Она налила чай в небольшие чашки и придвинула одну из них Александре:
– Берите сахар. Остап! Присаживайтесь поближе, пейте чай. На вас лица нет. Устали?
– Да. Н-нет, – он запнулся и покраснел. – Наверное.
– Нельзя быть таким неуверенным в себе, Остап, – покачала головой Валерия. – Даже устали или нет – и то не знаете. Разве можно так жить?
– Наверное, нет. – Он обхватил чашку обеими ладонями так, будто у него замерзли руки, и загрустил. – Но у меня пока иначе не получается.
– А вы знаете, – тихо сказала Аманда, склоняясь к Эрике, – что в религии вуду сигарокурение – средство общения с богами? А густой сигарный дым используется не только чтобы привлечь лоа – богов, но и для того, чтоб увеличить силу их влияния в нашем мире. Кстати, Барон Самеди даже изображается с сигарой в руке. И это не случайно, ведь он – сама смерть, а смерть имеет право на сигару.
– А кто это – барон Самеди? – спросила Эрика, протянув руку и взяв из вазы печенье.
– Как, вы не знаете? – изумилась Аманда. – Вы, человек искусства! Нет, не поверю, вы, наверное, шутите.
– Истинная правда. Впервые слышу.
– Ладно, я расскажу. В религии Вуду, которой я увлекалась в старших классах, Барон Самеди, или по-русски – Барон Суббота, – это Хозяин Кладбища. Михаил умер, закурив сигару, так? А перед этим он все время носился с водкой, еды принес… Помните? Так вот, человек, в которого вселяется Барон Самеди, проявляет невоздержанность в выпивке, пище и курении.
– Аманда, я думала, у вас голова пустая, но, как выясняется, случай еще более запущенный: она забита черт знает чем. У вас там микс. Каша, – с укоризной сказала Валерия.
– Если вам неинтересно, не слушайте. Получается, что в Михаила уже вселился Барон, потому он себя так и вел, – продолжала Аманда. – А значит, ему пришел срок, и он бы умер все равно от чего. Причина могла быть любая. К примеру, он мог поперхнуться куском пиццы.
– То есть это ваш Барон Самеди убил Михаила?
– Ой, ну какая же вы непонятливая, Валерия, – горестно вздохнула Аманда. – На самом деле он добрый, он всегда пытается спасти человека, а не убить.
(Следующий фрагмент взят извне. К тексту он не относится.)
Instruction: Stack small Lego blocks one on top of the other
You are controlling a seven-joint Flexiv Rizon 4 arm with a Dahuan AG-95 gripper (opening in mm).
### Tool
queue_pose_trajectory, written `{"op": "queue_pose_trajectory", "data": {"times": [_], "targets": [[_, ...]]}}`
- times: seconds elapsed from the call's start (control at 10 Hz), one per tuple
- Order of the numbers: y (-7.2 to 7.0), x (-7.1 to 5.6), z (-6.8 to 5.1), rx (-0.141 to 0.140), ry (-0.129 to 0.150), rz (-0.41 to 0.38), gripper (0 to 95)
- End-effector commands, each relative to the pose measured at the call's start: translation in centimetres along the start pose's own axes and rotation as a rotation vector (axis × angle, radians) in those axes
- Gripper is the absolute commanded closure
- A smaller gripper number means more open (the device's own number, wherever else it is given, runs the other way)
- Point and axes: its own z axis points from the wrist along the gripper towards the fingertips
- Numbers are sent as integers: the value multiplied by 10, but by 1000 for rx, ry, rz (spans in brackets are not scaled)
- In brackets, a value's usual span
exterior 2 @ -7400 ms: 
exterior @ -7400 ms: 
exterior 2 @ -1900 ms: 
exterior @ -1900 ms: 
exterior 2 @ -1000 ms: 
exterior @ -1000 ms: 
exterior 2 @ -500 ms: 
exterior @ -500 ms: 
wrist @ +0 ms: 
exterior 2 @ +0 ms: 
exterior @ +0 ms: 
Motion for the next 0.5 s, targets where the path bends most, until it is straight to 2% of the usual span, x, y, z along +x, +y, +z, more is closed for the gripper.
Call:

– Мне кажется, вы сами запутались.
– И вовсе нет! Если Барон Самеди отказывается рыть могилу – человек остается жить. Вот так. И еще он очень, ну просто очень любит детей! И каждый раз бросается рьяно защищать их, когда дети при смерти. Потому, когда ребенок сильно болен, родители обращаются к Барону с молитвой о спасении.
– С молитвой? К нечисти?!
– Тш, тихо, он услышит! – Аманда приложила палец к губам и округлила испуганные глаза. – Того, кто его оскорбит, может поразить очень сильный и точный удар, лишающий разума! И потом, он не нечисть, он – лоа, то есть божество. А божество нельзя оскорблять, даже если вы и не верите в него. А ходит он всегда в черном фраке и черном цилиндре, в одежде похоронных дел мастера…
– Ой, что-то мне нехорошо уже, – пробормотала Эрика. – Подумалось вдруг, что сегодня именно суббота. Точнее, была, ведь уже наступило воскресенье, – взглянув на часы, добавила она.
– Да, а еще первую могилу на новом кладбище всегда посвящают ему… – продолжала Аманда.